At the company I worked in the late '80s the frustrated management banned its use altogether after a series of failures in the field were traced to designs that relied on the 555 to be more stable than it really was.


If you were designing something that needed a stable oscillator you couldn't use a 555 because the oscillating frequency would vary tremendously with temperature. Same with the length of the pulse if you used it as a one-shot.

Those are all properties of the capacitors used, primarily, followed by Vcc stability. The 555 itself is a very long way down the list of Things That Make Oscillators Drift. Did you try polystyrene or polypropylene capacitors, or NPO ceramics? Supply pushing was also improved with the 7555 CMOS part, as I recall.

At the company I worked in the late '80s the frustrated management banned its use altogether after a series of failures in the field were traced to designs that relied on the 555 to be more stable than it really was.

Sounds enlightened.


>The 555 itself is a very long way down the list of Things That Make Oscillators Drift.

Well, this is true, but the chip put constraints on the types of circuits you ended up with.

>Did you try polystyrene or polypropylene capacitors, or NPO ceramics?

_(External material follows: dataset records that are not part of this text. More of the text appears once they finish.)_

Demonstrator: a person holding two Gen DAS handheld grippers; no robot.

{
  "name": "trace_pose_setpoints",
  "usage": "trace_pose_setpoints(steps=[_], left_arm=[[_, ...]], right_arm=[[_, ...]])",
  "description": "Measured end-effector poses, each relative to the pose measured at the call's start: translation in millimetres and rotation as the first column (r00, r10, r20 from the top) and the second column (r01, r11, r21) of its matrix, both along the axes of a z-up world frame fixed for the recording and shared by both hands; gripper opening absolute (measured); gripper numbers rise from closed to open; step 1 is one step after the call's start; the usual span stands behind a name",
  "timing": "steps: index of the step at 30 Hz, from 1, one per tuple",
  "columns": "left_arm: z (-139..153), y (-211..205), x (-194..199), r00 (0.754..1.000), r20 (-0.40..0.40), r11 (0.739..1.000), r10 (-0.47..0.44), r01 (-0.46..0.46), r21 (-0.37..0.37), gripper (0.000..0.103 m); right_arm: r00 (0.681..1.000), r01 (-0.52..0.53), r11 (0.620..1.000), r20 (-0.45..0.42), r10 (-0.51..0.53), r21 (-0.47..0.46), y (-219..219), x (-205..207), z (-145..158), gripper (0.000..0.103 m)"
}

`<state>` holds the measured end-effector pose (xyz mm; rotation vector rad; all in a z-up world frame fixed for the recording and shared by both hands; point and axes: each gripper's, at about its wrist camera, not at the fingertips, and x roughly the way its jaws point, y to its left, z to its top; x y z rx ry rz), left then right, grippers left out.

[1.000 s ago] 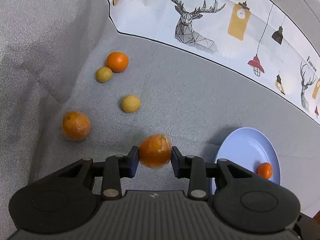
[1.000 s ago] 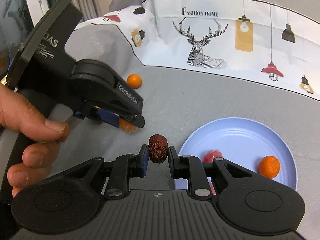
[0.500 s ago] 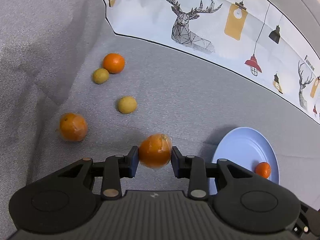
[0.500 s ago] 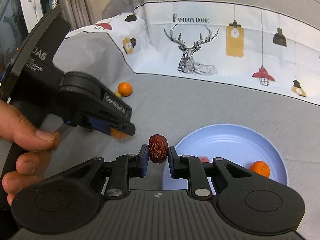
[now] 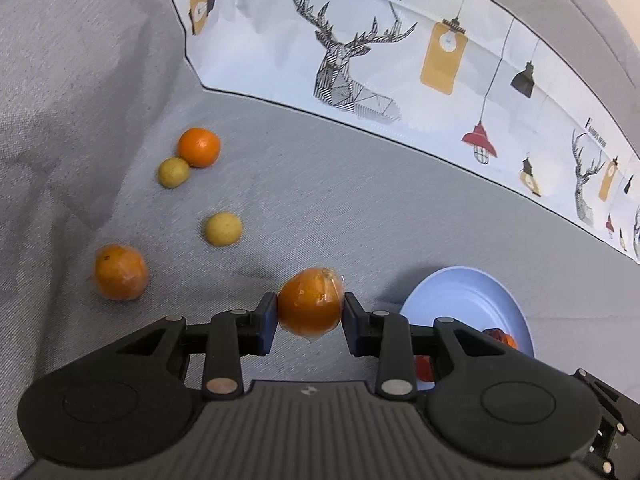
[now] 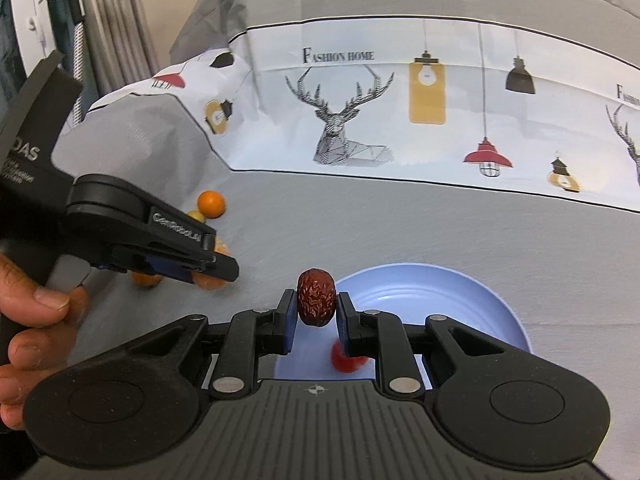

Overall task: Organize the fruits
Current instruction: 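Carry the tangerine and the date toward the blue plate with both tools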

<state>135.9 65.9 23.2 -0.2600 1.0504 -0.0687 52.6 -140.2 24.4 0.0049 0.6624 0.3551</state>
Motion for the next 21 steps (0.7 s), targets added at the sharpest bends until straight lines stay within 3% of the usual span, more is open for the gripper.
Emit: trace_pose_setpoints(steps=[15, 21], left_arm=[[11.6, -14.0, -3.1, 0.995, 0.080, 0.998, -0.055, 0.058, -0.038, 0.038], [11.6, -34.8, -4.9, 0.984, 0.096, 0.987, -0.153, 0.157, -0.043, 0.038]], right_arm=[[0.989, 0.138, 0.990, 0.041, -0.139, 0.012, -37.4, -1.1, 7.2, 0.022], [0.969, 0.248, 0.968, 0.006, -0.249, 0.046, -68.5, 3.6, 5.6, 0.022]])
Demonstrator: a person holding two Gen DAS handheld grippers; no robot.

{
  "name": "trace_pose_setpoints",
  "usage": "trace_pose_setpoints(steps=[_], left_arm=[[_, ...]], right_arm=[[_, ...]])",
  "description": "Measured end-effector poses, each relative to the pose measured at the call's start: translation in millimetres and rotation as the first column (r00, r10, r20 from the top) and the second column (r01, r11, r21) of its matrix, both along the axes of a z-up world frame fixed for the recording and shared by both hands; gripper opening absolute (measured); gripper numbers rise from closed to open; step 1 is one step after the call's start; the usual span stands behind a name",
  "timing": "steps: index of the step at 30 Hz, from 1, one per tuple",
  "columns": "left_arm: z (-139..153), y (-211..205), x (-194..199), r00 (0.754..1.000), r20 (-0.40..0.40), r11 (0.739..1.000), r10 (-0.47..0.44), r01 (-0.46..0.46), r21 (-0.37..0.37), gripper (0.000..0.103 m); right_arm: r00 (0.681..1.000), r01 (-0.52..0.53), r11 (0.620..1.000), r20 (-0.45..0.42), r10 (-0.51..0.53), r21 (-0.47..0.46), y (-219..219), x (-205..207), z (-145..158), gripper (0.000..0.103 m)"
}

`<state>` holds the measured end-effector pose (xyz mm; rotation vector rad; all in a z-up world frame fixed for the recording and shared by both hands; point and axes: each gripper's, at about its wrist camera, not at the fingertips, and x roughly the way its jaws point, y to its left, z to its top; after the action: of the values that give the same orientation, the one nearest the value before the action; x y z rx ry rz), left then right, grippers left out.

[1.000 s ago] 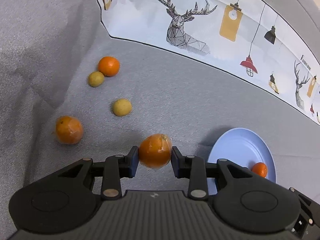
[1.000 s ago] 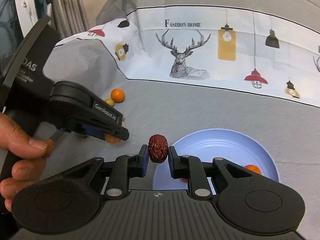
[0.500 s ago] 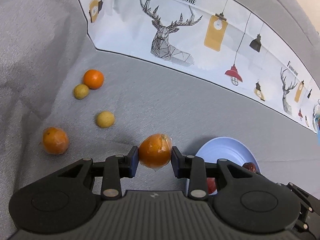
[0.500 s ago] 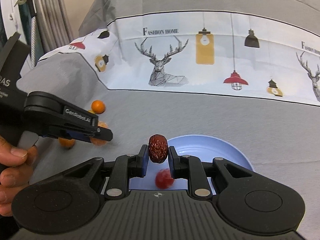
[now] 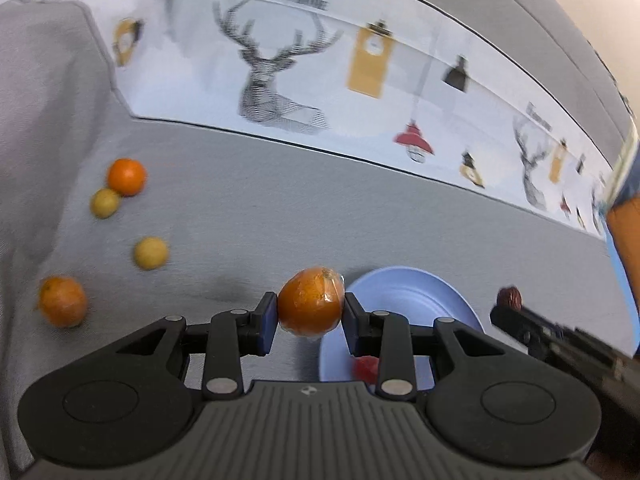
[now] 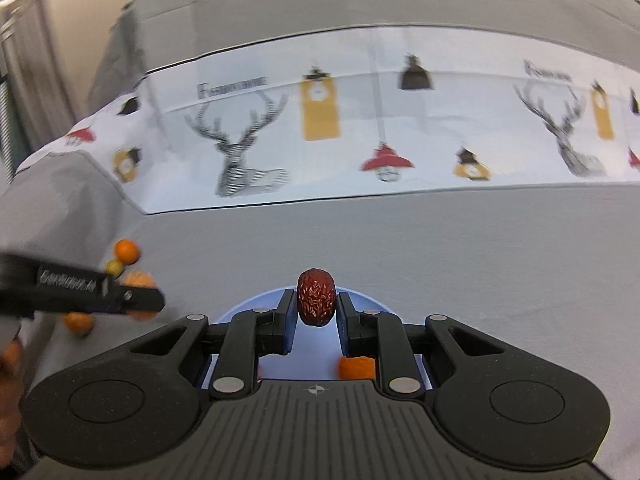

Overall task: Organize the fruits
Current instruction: 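Carry the tangerine and the date toward the blue plate with both tools, then open the left tool over the plate while the right tool releases the date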

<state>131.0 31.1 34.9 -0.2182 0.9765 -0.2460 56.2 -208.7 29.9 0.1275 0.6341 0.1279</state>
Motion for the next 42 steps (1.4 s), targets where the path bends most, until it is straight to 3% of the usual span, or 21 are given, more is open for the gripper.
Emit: trace_pose_setpoints(steps=[6, 12, 18, 42], left_arm=[[0.5, -24.1, -5.4, 0.996, 0.031, 0.996, -0.085, 0.086, -0.026, 0.038], [1.9, -52.0, -9.6, 0.985, 0.072, 0.987, -0.154, 0.157, -0.039, 0.038], [-1.5, -74.9, -12.6, 0.975, 0.093, 0.979, -0.202, 0.204, -0.010, 0.038], [-2.8, -87.7, -14.5, 0.970, 0.111, 0.976, -0.217, 0.217, 0.015, 0.038]], right_arm=[[0.997, 0.060, 0.997, -0.043, -0.059, 0.041, -22.2, 5.0, -4.3, 0.022], [0.990, -0.034, 0.999, -0.133, 0.037, 0.025, -16.3, 7.5, -15.4, 0.022], [0.990, -0.028, 1.000, -0.138, 0.030, 0.014, -20.9, 7.1, -13.4, 0.022], [0.985, -0.057, 0.998, -0.166, 0.055, -0.008, -17.0, 7.7, -19.5, 0.022]])
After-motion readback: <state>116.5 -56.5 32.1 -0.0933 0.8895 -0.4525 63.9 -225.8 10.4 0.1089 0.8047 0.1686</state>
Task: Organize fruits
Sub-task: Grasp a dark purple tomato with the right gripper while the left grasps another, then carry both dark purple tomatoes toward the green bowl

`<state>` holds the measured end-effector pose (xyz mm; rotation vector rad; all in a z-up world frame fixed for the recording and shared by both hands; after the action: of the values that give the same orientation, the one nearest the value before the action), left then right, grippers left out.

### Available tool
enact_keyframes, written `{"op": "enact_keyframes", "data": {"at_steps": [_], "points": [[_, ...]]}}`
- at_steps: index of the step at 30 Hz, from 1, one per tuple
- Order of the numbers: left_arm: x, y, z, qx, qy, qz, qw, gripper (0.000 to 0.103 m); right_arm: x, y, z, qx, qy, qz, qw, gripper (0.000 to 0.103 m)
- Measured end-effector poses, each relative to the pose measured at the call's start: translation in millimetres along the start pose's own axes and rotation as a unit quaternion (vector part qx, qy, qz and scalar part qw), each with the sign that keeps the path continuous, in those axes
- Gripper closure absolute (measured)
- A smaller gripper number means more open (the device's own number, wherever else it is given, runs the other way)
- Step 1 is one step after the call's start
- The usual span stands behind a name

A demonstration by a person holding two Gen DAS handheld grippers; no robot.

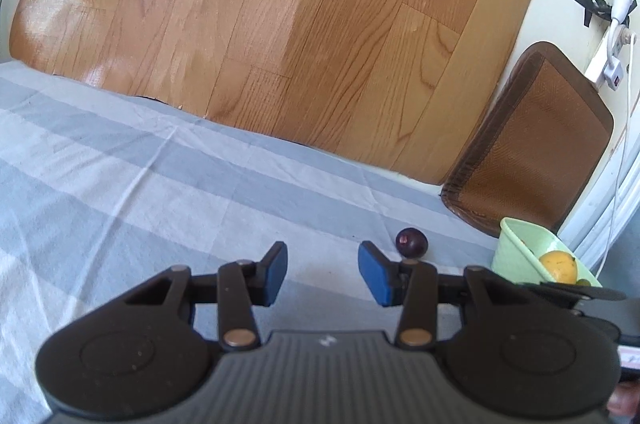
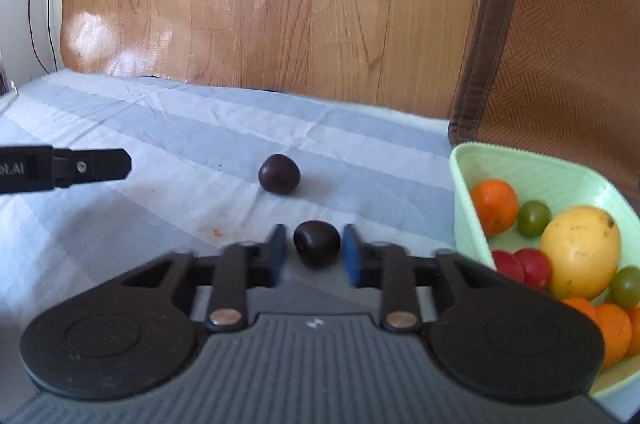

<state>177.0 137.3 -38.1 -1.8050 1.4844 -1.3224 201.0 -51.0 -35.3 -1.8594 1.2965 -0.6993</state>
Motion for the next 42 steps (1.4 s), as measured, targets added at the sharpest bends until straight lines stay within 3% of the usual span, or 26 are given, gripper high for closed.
{"op": "enact_keyframes", "data": {"at_steps": [3, 5, 10, 13, 16, 18, 22, 26, 32, 36, 37, 39, 42], "points": [[8, -1, 4, 0.001, -0.004, 0.008, 1.0, 0.054, 7, 13, -41, 0.034, -0.036, 0.027, 0.998, 0.078], [24, -5, 14, -0.006, 0.007, 0.028, 0.9996, 0.054, 11, 27, -58, 0.035, -0.053, 0.039, 0.997, 0.078], [72, -7, 63, -0.03, -0.005, 0.132, 0.9907, 0.05, 24, 52, -64, 0.03, -0.043, 0.063, 0.997, 0.077], [84, -3, 89, -0.057, -0.013, 0.151, 0.9868, 0.055, 34, 51, -63, 0.036, -0.067, 0.1, 0.992, 0.077], [91, 2, 98, -0.081, 0.001, 0.16, 0.9838, 0.073, 36, 50, -59, 0.029, -0.076, 0.111, 0.99, 0.077], [93, 4, 95, -0.079, -0.003, 0.164, 0.9833, 0.074, 33, 50, -60, 0.034, -0.078, 0.107, 0.991, 0.077], [91, 12, 72, -0.081, 0.007, 0.133, 0.9879, 0.074, 37, 50, -64, 0.044, -0.073, 0.112, 0.99, 0.077], [92, 40, 16, -0.086, 0.038, 0.103, 0.9903, 0.074, 36, 63, -78, 0.038, -0.056, 0.097, 0.993, 0.077], [113, 86, -66, -0.075, 0.089, 0.122, 0.9857, 0.073, 24, 90, -117, 0.051, -0.037, 0.06, 0.996, 0.076], [121, 101, -78, -0.066, 0.084, 0.149, 0.983, 0.072, 24, 97, -123, 0.047, -0.028, 0.054, 0.997, 0.075], [123, 101, -80, -0.062, 0.082, 0.151, 0.9833, 0.072, 26, 97, -122, 0.046, -0.028, 0.058, 0.997, 0.069], [122, 99, -81, -0.059, 0.078, 0.146, 0.9844, 0.061, 27, 100, -124, 0.045, -0.026, 0.056, 0.997, 0.063], [120, 99, -80, -0.059, 0.068, 0.147, 0.9851, 0.06, 25, 101, -125, 0.047, -0.024, 0.047, 0.998, 0.063]]}}
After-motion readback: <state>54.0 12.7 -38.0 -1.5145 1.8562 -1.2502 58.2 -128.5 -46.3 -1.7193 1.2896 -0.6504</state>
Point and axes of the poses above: each gripper's, at about its wrist camera, not at the fingertips, and z roughly the way its jaws point, x to its right, y to its underside, the point moved 6 cm from there along z, roughly the way its jaws point, and after that the axes turned 2 degrees about x, right-handed, at the moved point
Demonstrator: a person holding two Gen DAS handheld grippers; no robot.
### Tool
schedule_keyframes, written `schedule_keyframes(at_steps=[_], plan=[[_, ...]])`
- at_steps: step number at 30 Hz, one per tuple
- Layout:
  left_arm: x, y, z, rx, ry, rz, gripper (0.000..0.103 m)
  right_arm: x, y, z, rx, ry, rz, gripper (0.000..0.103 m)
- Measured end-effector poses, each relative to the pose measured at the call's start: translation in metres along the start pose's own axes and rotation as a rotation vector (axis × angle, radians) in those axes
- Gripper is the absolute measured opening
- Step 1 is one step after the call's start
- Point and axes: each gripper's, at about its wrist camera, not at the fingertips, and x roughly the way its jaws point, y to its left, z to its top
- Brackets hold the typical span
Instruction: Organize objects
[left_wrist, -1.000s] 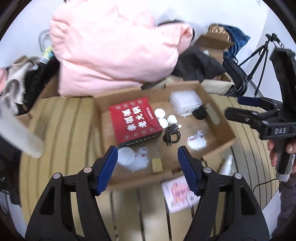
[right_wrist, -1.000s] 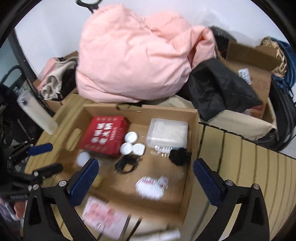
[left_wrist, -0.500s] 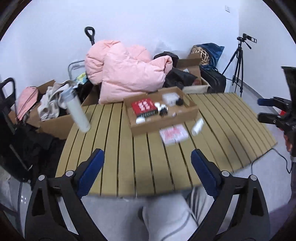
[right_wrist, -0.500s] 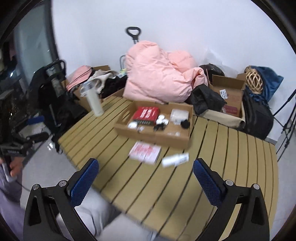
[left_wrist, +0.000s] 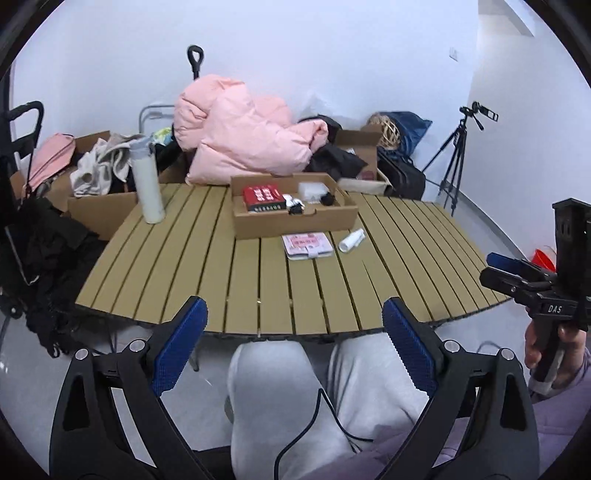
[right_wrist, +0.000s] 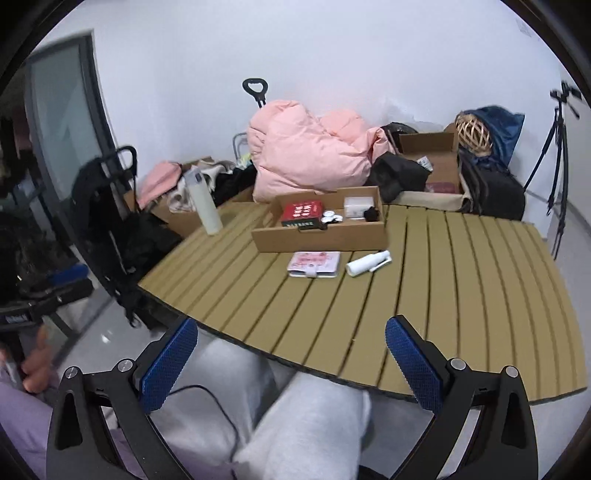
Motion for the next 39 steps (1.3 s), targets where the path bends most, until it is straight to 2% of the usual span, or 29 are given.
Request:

Eh, I don't recall, as this was 25 years ago. Probably. We were making one or two of each product, so the cost of the parts was a rounding error compared to development and test.

>Sounds enlightened.

They had been burned a few times in a sort of public way. Yeah, it was overkill. On the other hand by that time you could already buy phase locked loops on a chip, so there wasn't really a reason to keep using the 555 as an oscillator unless you were making something that had to use really cheap parts.